Description of the task: Copy the lines below, beginning with the one that contains "Check the image above for the presence of any grey" and continuing through the final line, exactly as written and with no other lines.

Records for this exercise:
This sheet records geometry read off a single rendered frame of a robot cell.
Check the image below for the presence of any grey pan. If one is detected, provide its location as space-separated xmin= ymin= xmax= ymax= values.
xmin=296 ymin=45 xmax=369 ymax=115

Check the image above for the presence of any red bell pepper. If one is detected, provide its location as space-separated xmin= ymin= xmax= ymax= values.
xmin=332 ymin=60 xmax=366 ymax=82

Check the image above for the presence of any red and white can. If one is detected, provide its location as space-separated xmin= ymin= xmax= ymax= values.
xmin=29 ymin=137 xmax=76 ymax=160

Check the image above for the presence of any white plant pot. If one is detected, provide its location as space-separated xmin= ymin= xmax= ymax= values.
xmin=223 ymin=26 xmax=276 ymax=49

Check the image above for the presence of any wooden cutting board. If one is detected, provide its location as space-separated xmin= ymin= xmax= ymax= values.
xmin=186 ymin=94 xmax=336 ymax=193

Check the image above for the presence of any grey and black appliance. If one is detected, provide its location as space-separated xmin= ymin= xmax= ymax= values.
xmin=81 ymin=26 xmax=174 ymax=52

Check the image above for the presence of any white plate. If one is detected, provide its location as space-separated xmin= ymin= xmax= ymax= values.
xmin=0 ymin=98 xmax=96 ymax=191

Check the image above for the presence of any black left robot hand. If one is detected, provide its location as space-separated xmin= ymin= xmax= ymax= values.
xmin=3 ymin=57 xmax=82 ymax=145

Solution for this problem:
Check the image above for the presence of any grey and black appliance. If one is detected, provide its location as space-separated xmin= ymin= xmax= ymax= values.
xmin=81 ymin=26 xmax=174 ymax=52

Check the image above for the presence of any white plate. If one is detected, provide its location as space-separated xmin= ymin= xmax= ymax= values.
xmin=0 ymin=98 xmax=96 ymax=191

Check the image above for the presence of any black left robot hand. If one is detected, provide its location as space-separated xmin= ymin= xmax= ymax= values.
xmin=3 ymin=57 xmax=82 ymax=145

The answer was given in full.